US Senate unlikely to pass 100% auction of CO2 permits



Washington (Platts)--5Mar2009

The chairman of the US Senate Energy and Natural Resources Committee said
Thursday that it is unlikely the Senate will pass a climate-change bill that
includes auctioning 100% of greenhouse gas emission credits.

New Mexico Senator Jeff Bingaman, the top Democrat on the committee,
declined to say what percentage of credits would likely be proposed for
auction, but said it was under discussion.
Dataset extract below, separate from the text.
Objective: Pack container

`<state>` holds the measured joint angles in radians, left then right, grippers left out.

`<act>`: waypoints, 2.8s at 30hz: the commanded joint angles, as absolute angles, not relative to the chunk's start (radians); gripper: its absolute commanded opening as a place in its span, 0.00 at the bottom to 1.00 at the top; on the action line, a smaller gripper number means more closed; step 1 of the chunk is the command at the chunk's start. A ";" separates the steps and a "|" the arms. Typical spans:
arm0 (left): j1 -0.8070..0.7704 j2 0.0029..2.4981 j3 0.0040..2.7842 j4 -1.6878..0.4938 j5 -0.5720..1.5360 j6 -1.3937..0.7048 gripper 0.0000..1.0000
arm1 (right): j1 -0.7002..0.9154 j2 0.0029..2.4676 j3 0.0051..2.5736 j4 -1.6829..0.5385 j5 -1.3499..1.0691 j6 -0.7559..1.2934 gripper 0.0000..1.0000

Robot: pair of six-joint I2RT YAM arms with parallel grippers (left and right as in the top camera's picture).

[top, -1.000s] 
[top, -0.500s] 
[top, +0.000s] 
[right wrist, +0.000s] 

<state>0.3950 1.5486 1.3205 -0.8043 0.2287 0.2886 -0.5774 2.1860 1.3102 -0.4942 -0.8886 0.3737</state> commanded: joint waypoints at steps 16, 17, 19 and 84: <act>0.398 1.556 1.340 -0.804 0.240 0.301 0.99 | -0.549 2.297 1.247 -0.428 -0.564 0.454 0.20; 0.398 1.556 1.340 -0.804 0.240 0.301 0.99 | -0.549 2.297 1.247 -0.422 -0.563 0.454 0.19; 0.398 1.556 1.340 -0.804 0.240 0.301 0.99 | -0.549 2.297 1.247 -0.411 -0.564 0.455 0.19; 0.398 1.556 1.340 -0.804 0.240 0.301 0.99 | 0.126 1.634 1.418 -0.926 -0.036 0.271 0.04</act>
"To have 100% auction of allowances from the first day of a cap-and-trade
system being in effect, I do think it runs the risk of causing substantial
increased burdens on some utilities, some emitters," Bingaman said at a Platts
Energy Podium event in Washington. "I just don't know that you can properly
buffer that without some allocation of allowances in ways other than
auctioning."

Bingaman did say, however, that he thought a bill that would institute a
system to cap carbon dioxide emissions and trade the rights to those emissions
would pass the Senate.

President Barack Obama in his fiscal 2010 budget outline called for an
auction of 100% of the rights to emit carbon dioxide. He estimated it would
mean $646 billion over the next 10 years for the government.

Although the details are still to be worked out, it is expected that a
cap-and-trade bill will reach the Senate floor this year, but resistance from
business sectors and some lawmakers make its passage far from certain.